**Assignment**
From the records below, print exactly the lines starting at the one containing "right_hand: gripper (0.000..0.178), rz" and ending at the one containing "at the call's", ends included, and nothing else.

**Source information**
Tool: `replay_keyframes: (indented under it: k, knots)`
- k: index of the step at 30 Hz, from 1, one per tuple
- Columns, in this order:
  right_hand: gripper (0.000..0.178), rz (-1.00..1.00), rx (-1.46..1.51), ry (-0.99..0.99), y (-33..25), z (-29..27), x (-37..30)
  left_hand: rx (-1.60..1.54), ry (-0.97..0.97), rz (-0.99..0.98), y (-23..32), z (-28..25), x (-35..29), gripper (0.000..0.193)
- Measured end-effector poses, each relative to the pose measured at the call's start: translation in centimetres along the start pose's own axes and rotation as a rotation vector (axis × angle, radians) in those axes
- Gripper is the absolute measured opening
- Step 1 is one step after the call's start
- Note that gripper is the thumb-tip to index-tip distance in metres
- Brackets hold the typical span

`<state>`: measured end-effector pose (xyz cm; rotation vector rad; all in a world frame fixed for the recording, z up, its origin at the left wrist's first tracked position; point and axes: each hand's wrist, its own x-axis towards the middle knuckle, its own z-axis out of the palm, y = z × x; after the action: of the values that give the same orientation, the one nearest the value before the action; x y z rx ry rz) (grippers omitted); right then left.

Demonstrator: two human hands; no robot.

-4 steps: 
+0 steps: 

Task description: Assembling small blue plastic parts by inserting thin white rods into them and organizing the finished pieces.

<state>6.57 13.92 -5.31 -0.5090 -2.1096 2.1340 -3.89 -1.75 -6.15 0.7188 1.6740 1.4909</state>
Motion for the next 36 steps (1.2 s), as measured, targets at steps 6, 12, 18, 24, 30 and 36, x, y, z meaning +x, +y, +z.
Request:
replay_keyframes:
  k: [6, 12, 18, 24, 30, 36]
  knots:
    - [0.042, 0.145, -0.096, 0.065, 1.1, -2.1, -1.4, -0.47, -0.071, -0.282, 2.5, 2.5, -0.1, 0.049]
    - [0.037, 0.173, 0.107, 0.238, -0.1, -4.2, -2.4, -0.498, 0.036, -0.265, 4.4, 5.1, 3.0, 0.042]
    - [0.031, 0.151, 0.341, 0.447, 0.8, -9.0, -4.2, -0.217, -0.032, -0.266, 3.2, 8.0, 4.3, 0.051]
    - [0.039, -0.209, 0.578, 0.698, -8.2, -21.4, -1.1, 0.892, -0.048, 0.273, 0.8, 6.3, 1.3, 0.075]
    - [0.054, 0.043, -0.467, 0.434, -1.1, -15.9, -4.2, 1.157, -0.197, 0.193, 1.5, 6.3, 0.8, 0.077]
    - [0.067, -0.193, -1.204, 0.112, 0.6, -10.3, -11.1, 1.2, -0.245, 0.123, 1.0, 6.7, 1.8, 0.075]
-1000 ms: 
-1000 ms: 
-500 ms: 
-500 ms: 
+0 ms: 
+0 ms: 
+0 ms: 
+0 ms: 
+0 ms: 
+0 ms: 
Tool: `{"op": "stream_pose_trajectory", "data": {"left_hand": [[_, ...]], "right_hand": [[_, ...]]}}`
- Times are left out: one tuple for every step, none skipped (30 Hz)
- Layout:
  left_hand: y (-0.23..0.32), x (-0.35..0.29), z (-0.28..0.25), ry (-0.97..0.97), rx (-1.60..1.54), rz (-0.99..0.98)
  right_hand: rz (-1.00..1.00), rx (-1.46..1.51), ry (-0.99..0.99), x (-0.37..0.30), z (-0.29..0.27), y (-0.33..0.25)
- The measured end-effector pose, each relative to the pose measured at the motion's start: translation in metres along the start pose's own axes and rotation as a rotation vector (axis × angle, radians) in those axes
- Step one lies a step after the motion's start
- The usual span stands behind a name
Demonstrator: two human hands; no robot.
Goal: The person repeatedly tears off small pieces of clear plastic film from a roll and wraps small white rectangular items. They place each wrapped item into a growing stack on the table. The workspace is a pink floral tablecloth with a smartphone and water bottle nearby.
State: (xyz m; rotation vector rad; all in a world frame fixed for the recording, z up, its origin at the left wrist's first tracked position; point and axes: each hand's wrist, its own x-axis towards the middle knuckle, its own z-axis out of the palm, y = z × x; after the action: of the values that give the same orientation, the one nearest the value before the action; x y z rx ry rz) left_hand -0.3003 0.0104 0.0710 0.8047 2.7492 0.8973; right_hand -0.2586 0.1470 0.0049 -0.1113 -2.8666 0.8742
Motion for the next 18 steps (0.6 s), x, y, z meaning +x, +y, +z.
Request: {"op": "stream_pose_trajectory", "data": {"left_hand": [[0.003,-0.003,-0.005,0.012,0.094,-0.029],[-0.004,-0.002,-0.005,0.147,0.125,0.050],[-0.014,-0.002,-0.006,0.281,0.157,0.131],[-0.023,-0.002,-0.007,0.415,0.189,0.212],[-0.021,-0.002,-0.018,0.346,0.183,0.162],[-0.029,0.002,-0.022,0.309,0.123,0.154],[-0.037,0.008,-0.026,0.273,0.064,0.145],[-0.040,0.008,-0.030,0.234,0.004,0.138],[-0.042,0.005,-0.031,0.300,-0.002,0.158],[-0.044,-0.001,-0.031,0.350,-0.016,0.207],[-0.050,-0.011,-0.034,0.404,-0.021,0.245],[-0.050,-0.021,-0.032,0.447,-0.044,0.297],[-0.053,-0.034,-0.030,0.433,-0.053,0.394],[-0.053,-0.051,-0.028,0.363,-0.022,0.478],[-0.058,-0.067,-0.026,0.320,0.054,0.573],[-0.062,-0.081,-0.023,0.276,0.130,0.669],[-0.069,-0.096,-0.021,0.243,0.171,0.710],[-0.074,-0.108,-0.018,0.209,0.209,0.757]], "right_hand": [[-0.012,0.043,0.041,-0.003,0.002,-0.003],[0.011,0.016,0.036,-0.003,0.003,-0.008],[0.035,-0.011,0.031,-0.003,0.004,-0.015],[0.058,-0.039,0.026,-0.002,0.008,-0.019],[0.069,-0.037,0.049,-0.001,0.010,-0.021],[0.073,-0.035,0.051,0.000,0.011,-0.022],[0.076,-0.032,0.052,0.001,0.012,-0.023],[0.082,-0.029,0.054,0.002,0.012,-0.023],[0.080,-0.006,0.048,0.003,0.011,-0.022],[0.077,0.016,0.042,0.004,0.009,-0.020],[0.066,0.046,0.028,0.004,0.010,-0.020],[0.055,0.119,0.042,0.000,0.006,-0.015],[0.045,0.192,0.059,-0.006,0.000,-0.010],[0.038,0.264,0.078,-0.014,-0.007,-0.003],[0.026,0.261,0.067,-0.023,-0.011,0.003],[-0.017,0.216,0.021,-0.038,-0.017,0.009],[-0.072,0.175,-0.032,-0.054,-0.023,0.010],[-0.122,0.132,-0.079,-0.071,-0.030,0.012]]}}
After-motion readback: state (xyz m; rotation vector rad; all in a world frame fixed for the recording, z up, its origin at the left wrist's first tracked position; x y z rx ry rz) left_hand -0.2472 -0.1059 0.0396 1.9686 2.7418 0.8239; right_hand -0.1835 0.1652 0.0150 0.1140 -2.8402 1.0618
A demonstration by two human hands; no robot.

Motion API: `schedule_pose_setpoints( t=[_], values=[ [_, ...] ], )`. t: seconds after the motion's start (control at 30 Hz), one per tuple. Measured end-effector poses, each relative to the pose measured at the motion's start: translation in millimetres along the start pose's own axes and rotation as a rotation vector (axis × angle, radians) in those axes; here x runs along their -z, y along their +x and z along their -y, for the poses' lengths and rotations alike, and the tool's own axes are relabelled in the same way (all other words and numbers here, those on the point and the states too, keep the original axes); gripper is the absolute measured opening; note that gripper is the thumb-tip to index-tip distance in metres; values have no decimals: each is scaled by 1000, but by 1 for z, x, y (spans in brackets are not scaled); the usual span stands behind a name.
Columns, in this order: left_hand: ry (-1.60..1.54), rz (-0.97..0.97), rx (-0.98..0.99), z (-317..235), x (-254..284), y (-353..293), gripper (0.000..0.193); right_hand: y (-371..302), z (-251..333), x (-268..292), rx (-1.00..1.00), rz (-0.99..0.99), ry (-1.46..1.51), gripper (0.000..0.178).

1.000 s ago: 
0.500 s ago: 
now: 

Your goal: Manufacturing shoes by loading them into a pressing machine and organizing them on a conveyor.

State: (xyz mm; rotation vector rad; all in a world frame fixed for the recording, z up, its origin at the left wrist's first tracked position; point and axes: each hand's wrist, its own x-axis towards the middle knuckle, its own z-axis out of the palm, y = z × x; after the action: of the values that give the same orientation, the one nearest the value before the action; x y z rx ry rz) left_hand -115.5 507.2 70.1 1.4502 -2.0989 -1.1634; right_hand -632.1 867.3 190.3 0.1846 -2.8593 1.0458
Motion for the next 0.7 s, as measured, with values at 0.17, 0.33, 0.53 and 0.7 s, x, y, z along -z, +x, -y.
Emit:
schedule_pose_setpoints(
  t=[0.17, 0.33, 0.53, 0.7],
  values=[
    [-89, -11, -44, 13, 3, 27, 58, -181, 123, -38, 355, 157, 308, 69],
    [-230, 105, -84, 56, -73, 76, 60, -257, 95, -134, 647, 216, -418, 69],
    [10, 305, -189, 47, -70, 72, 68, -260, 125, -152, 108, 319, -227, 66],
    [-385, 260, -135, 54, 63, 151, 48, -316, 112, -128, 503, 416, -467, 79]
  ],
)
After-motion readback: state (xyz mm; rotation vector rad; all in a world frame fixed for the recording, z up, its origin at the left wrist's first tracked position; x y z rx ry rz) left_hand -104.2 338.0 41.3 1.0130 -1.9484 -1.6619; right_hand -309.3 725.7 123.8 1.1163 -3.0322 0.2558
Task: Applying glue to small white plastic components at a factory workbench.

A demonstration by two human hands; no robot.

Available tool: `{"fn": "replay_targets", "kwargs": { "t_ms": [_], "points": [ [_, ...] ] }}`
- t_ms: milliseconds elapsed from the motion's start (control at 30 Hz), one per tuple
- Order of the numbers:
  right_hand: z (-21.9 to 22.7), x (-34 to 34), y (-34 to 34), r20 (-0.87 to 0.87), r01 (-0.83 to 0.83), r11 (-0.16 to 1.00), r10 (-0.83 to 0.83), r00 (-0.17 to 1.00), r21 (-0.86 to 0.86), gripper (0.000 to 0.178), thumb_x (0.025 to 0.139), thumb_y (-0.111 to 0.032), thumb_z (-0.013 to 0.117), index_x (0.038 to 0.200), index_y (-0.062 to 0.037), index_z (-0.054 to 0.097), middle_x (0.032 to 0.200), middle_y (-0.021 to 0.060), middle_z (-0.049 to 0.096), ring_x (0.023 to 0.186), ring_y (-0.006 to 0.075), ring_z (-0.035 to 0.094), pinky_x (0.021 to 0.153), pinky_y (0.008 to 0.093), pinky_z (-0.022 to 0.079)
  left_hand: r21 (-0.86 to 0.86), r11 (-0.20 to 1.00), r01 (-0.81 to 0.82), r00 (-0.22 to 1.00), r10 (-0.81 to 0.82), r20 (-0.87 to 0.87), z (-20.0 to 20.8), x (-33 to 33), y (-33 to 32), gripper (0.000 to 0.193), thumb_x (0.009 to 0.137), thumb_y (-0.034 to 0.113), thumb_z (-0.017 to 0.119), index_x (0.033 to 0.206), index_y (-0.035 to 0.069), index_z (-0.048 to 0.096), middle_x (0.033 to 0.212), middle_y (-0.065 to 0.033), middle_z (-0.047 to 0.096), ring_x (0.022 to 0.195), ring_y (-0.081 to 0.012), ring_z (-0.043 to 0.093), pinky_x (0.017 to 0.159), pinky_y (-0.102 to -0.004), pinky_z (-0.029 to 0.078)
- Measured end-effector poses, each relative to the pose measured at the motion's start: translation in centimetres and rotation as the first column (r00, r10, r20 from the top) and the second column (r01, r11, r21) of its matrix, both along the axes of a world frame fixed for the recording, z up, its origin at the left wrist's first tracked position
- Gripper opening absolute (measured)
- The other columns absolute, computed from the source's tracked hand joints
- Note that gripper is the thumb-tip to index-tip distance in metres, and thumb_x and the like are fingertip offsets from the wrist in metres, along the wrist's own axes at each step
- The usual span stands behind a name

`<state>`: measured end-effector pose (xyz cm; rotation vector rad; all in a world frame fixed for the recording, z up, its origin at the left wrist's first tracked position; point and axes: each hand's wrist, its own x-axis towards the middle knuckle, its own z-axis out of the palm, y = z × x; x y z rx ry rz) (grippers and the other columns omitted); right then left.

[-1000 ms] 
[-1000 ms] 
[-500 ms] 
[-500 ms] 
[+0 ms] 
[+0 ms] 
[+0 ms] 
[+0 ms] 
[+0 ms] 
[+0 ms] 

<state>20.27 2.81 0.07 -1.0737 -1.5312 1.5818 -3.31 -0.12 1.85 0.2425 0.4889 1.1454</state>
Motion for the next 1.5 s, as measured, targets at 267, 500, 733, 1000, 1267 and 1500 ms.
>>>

**Your solution**
  right_hand: gripper (0.000..0.178), rz (-1.00..1.00), rx (-1.46..1.51), ry (-0.99..0.99), y (-33..25), z (-29..27), x (-37..30)
  left_hand: rx (-1.60..1.54), ry (-0.97..0.97), rz (-0.99..0.98), y (-23..32), z (-28..25), x (-35..29), gripper (0.000..0.193)
- Measured end-effector poses, each relative to the pose measured at the call's start: translation in centimetres along the start pose's own axes and rotation as a rotation vector (axis × angle, radians) in those axes

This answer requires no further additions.